The September 11 tragedy still lingers in our minds, just like the pungent smoke rising from the ruins in Lower Manhattan. As a nation, we are trying to move forward, to heal the deep wounds to our psyche that were inflicted by the terrorist attacks. But a day does not go by without some reminder of how Sept. 11 has affected our lives.In the aftermath of the attack, we learned that the husband of the person who is responsible for putting these words on this page-a New York firefighter-was missing. For two days, she did not hear from her husband and feared that he had been killed. Miraculously, he did turn up- exhausted but safe. Still recovering from the shock, she found the energy and determination to return to work and finish production on our October issue.

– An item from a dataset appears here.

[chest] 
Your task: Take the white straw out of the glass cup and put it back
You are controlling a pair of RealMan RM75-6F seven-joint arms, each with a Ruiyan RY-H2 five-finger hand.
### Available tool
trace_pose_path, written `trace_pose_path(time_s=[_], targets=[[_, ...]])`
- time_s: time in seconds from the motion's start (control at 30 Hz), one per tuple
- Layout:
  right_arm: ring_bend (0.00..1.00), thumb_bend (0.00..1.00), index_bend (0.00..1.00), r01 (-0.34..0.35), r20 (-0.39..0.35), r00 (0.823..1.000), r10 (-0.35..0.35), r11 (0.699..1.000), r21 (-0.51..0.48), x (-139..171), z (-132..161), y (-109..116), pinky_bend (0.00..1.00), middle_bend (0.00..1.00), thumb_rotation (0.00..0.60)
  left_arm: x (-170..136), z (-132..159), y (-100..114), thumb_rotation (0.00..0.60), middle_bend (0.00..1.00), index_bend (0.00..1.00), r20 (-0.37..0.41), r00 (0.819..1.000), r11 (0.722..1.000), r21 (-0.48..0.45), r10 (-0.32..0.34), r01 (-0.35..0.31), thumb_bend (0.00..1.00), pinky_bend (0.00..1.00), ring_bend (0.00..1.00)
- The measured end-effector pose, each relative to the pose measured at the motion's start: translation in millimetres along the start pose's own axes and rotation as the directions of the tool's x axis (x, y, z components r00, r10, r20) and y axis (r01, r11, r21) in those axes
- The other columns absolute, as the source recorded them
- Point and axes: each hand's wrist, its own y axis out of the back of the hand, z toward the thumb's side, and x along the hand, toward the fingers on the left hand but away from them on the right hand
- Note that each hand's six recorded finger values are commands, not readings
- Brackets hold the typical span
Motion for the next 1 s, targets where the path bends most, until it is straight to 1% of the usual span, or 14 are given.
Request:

But our joy was short-lived. Gary E. Lasko, who was a member of Insurance Networking's board of advisors, was killed in the terrorist attack. Gary had been on our board since September 1998, and was managing director of technology and information services for Marsh Inc., which had offices on floors 93 to 100 at One World Trade Center. We offer our condolences to Gary's family, friends and co-workers.

To gauge what's on the minds of insurance executives in the wake of the attacks, we asked our board members to share their thoughts on how carriers will react to the Sept. 11 attack. Here's a sample of what they had to say:

Ben Salzmann, president, Heritage Mutual Insurance Co.

"The World Trade Center (attack) will have profound long-term impacts because it will force us to abandon traditional modes of conducting business when technology has already offered us better alternatives. In fact, it will be the catalyst motivating us to embrace these new technological alternatives."

John Hodge, chief information officer, NAC Reinsurance Corp.

"Security and disaster planning will have moved up the priority list. Another high priority will be for information systems focusing on risk exposure and risk assessment."

Ryan Conlon, chief technology officer, The Progressive Corp.

"The value of every asset in the world decreased significantly on September 11. The value of assets is dependent upon the view of the future usefulness of those assets. We learned on September 11 that the value can go to zero very quickly. The reality set in."